KVDruidess' Sex Page
(discretion is advised)


Let's talk about sex, baby.
Let's talk about you and me.
Let's talk about all the good things,
and the bad things, that may be.
Let's talk about sex."

I remember hearing that song and thinking, What the hell? They're talking about talking about sex? Well, in today's day and age, sex is all the rage. And that's fine and dandy and everything, seeing as I honestly think the world is going to hell in a hand basket lately anyway. Either way, here's what I have to say about the deed, and things that surround it.


A bit on sexual orientation:

When people start talking about sex, most people think about one guy, one girl. And if anyone says otherwise, they're a suspect. A target. And that, ladies and gentlemen, is not cool.

Now, I'm not saying that you should support any cause you don't believe in strongly. However, something needs to be done about the amount of anti-GLBT (gay, lesbian, bisexual, transgender) propaganda out there. From hearing "that's gay" in the hallways as slang for "that's not cool," to hate crimes like the death of Matthew Shepard, an anti-GLBT attitude is frighteningly prevalent in society these days. Every day, someone is harassed, beaten, threatened, killed. Why? What crime has been committed? These men and women love someone, or want to, just like everyone else. But because the person that they have fallen in love with looks like them, it's not okay? (And yet racism... with racism we wanted them to be the same...)

That's right, boys and girls. It's not about sex. It's about companionship and love. There is a striking difference between "homosexuality" and "homoSEXuality." Society seems to only hear the latter. And when no one speaks out against it, it goes virtually unnoticed. As I heard once in a lecture: "Your silence is your approval."

I know, I know. It's risky to get involved. It means being vulnerable. It means taking a stand, and even possibly being seen doing so. And if you don't say anything, they will just leave you alone. Or so you hope. You hope that this problem will just go away quietly on its own. Sorry, folks. Not going to happen. And if you don't speak up, things will change. Because things are always changing. If they aren't getting better, they're getting worse.


A bit about promiscuity:

I can understand why sex would be one of those things that happens by accident sometimes. "We started kissing, and one thing lead to another..." And if you're in love, that's great. But it's when people (teens or adults) are out just looking for a cheap thrill that I have a complaint.

Let's face facts. Having sex with multiple partners is stupid. It's a good way to get yourself killed. Promiscuity, even with protection, has a higher chance of contracting sexually transmitted diseases or causing pregnancy. The more times you do it with more people, the higher your chances of suicide by sexual activity.

Then there's that whole day after thing. It seems to me that for many people, sex is not purely physical. There are emotions involved. And when so-and-so doesn't call the next day, you feel used. Especially if so-and-so is now hanging out with some other soon-to-be partner. Besides, there is a difference between having sex and making love. And while you can have sex with people you don't know very well, making love is revered as worth the wait.

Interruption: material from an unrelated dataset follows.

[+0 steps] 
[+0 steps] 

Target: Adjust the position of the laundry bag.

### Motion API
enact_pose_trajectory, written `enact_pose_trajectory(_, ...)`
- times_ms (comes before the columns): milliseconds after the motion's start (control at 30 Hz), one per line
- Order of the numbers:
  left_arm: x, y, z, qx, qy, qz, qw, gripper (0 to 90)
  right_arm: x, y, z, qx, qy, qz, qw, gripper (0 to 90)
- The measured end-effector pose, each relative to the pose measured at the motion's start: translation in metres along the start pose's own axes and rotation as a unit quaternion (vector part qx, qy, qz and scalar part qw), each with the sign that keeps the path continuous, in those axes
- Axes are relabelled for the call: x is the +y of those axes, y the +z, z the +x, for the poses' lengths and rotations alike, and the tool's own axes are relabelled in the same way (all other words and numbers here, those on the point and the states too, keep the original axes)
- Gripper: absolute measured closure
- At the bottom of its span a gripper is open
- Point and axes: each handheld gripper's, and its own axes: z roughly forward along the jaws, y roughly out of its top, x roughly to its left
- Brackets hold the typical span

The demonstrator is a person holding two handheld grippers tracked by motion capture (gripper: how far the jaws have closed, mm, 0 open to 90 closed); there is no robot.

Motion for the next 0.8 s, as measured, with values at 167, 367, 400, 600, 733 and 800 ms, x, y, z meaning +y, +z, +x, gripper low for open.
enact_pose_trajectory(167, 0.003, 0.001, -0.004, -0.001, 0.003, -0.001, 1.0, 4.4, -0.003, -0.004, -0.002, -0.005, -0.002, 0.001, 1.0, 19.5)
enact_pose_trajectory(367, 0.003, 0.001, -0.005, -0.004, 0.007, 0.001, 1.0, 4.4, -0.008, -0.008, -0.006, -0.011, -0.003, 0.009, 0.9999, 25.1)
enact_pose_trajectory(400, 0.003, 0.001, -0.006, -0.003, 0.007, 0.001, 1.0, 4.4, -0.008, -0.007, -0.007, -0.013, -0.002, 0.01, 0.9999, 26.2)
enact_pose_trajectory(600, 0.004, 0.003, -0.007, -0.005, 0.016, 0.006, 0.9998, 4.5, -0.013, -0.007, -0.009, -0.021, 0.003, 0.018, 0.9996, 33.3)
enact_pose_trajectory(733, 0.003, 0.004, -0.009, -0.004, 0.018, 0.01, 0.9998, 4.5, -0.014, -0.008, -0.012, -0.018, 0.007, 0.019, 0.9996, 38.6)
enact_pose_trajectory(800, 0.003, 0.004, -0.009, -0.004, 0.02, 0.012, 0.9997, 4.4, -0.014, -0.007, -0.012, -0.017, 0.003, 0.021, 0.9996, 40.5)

Now, that doesn't mean that there isn't something to be said for the cheap fuck.  There is.  Personal attention, especially in a physical form, is a powerful force.  While a person is more than just a body, they are their body, as well.  It feels good to be noticed, to be held and kissed and touched.  Chemistry exists, and it's oft how relationships get started.  If you can keep your emotional feelings separate from your physical feelings, an occasional cheap fuck can be a good thing.  (The key word?  Occasional)


A bit on protection:

Ok, kids. This one's a no-brainer. I don't care if you've known your partner since they were three, use protection. Withdrawal doesn't count, and you don't get extra points for "being careful." Being on birth control pills isn't enough, either. Granted, that should eliminate your chance of pregnancy, but no medication is 100%. There are always those cases that fail.

Not to mention STDs. And with so many out there, curable or not, you can't be too careful. Use condoms. If you're scared to buy them at the store (it's an embarrassing experience, I understand), then have someone else do it. But use them. EVERY TIME. No exceptions. Doesn't matter if it doesn't feel as good, doesn't matter that they don't use them in the movies. Doesn't matter that it takes away from the mood. (I would think that "sorry honey, I have gonorrhea" would dampen the mood more than a condom...) If you're going to do it, just use one.